Mr. Bentson’s numbers for Treasuries in repos are right, but they belie the gravity of market chaos that could ensue. Total daily volume in the repo market is, according to SIFMA, $5 trillion a day. Suffice it to say that, under none of SIFMA’s scenarios does the market shrug off a default, with the testimony making clear that even “prioritization” – a preferred solution by some on the Hill – sends the market into the abyss.

This, of course, the Fed knows well. It has kept its cool – neither wringing its hands in public or announcing emergency measures – because, as one Fed official privately said yesterday, to show that the Fed might be able to manage markets during a default could well be to encourage Congress to let it happen. But, behind its granite facade, the Federal Reserve is very, very hard at work.

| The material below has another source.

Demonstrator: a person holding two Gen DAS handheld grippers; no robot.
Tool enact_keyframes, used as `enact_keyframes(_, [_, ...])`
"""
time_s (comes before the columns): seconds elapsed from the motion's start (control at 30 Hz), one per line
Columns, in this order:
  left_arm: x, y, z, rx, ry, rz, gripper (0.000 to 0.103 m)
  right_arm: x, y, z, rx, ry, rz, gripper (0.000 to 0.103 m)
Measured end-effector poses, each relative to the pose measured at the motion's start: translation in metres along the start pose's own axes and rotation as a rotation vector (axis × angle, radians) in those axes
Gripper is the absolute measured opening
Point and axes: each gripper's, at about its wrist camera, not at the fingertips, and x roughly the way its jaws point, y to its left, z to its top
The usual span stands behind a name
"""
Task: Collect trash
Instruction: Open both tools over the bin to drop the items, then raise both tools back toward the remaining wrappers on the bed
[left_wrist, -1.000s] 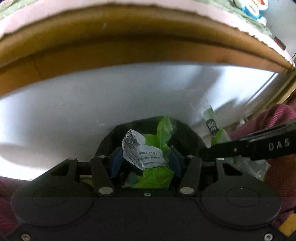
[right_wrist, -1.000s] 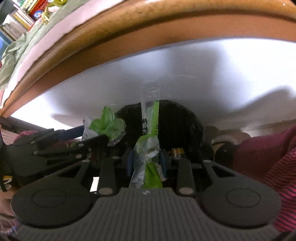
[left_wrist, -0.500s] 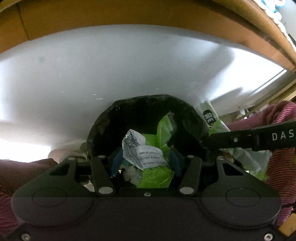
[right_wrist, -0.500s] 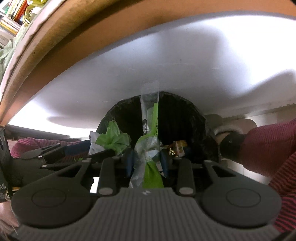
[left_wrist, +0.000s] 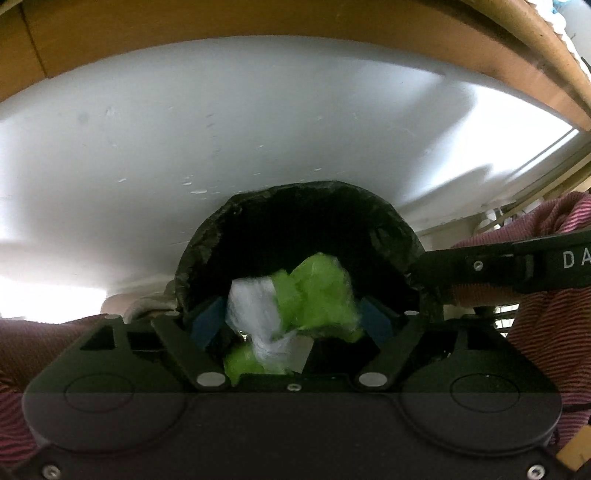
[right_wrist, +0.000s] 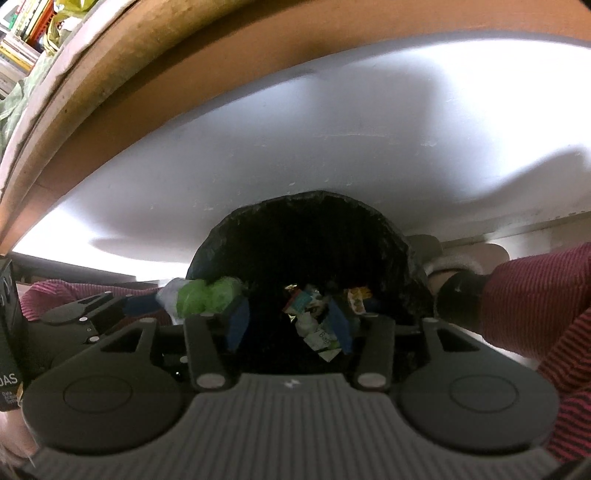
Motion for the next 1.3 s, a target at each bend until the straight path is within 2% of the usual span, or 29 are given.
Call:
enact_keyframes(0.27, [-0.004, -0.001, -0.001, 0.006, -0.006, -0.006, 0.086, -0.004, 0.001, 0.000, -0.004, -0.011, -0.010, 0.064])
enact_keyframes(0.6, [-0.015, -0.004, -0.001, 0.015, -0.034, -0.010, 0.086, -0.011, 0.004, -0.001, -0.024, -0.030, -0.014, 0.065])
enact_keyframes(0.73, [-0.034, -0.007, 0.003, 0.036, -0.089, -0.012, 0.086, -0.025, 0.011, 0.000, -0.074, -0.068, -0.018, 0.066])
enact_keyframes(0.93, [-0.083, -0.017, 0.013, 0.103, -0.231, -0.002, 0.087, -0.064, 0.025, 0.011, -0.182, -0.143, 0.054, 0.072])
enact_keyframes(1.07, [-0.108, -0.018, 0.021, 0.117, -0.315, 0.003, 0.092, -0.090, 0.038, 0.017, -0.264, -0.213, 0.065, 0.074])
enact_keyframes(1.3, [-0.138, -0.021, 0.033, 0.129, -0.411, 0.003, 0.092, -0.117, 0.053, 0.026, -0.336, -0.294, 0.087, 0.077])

The Treasury Market Practices Group, an industry/Fed effort to keep things cool, has been working since the 2011 debate brinkmanship on ways the FRB could process Treasury securities without having to touch those in default. Still, two years later, it’s at best unclear if Fedwire could in fact engage in any such legerdemain. Thus, the FRB might well be forced to weigh in still more forcefully – enter the reverse-repo facility and whatever else the Fed can muster despite the Dodd-Frank ban on emergency interventions of the sort that followed the 2008 near-death experience.

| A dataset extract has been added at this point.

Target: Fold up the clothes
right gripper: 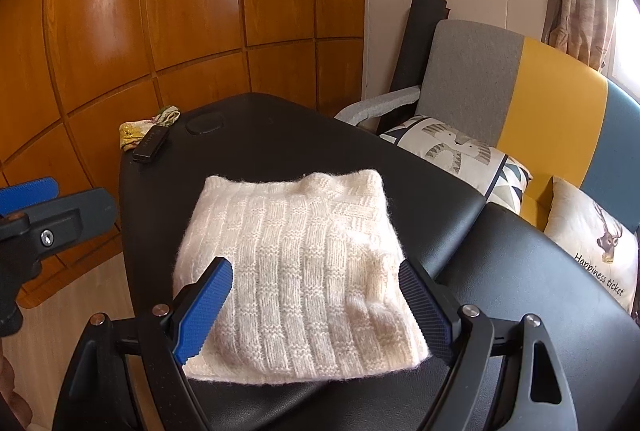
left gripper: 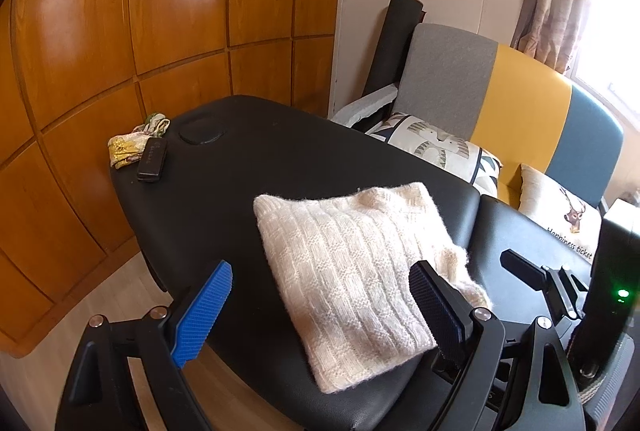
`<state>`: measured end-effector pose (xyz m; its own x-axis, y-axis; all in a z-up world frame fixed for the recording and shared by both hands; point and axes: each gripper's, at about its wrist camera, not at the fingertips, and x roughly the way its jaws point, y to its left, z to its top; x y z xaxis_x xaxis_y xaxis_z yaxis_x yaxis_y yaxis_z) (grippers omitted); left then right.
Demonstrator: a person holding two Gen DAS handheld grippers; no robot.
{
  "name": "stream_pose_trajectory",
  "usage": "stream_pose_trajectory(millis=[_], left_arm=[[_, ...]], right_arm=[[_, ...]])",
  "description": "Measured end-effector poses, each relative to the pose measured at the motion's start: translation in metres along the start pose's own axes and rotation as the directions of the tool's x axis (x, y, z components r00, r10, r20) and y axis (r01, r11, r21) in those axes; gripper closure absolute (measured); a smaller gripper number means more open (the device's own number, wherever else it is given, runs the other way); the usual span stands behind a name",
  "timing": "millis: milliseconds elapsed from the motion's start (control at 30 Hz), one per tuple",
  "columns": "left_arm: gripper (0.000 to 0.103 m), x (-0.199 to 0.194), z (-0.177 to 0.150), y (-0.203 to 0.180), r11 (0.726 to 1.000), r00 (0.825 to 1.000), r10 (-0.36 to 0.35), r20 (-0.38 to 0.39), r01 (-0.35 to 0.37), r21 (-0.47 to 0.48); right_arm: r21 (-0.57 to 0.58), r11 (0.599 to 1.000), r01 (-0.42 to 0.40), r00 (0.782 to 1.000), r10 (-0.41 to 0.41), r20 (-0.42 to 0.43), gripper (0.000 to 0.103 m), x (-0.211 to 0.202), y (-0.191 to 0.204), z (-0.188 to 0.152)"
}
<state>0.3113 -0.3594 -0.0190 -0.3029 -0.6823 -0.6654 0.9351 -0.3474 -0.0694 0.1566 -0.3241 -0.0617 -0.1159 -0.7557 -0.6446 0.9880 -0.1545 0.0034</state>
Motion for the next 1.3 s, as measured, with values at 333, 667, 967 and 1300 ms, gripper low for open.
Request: stream_pose_trajectory(millis=[333, 667, 967, 1300], left_arm=[[0.011, 0.0004, 0.0018, 0.0003, 1.000, 1.000, 0.001, -0.008, -0.001, -0.007], [0.009, 0.0000, 0.0002, 0.0028, 1.000, 1.000, 0.001, -0.019, -0.001, -0.014], [0.008, -0.0011, 0.0004, 0.0026, 1.000, 1.000, -0.004, -0.019, 0.003, -0.012], [0.008, -0.0014, 0.0015, 0.0018, 1.000, 1.000, -0.002, -0.017, 0.001, -0.008]], right_arm=[[0.009, 1.000, 0.003, 1.000, -0.003, 0.004, 0.016, -0.0017, -0.0023, 0.0015], [0.007, 1.000, -0.002, 1.000, 0.002, -0.007, 0.016, 0.0008, -0.0002, -0.0015], [0.006, 1.000, -0.001, 1.000, 0.001, -0.002, 0.016, -0.0003, -0.0013, -0.0010], [0.006, 1.000, -0.004, 1.000, 0.004, -0.009, 0.016, 0.0014, -0.0008, -0.0013]])
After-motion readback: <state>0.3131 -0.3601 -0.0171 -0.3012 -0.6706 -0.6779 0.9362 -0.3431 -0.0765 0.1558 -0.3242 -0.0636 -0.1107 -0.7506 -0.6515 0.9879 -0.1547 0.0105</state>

I trust the FRB will avert chaos, although I know folks at the Fed aren’t so sure they’re up to so herculean a task. When we get through this, the central bank will be still more convinced that repos pose tremendous and systemic liquidity risk. Options to address this were discussed at a Federal Reserve Bank of New York conference on October 4, where the FRB kept its official jaws firmly zipped on the default crisis. But, FRB-NY President Dudley did make it clear that one option—declaring the repo activities of the two clearing banks to be “financial market utilities” – was very much under consideration. JPM and BNY – get ready for a phone call.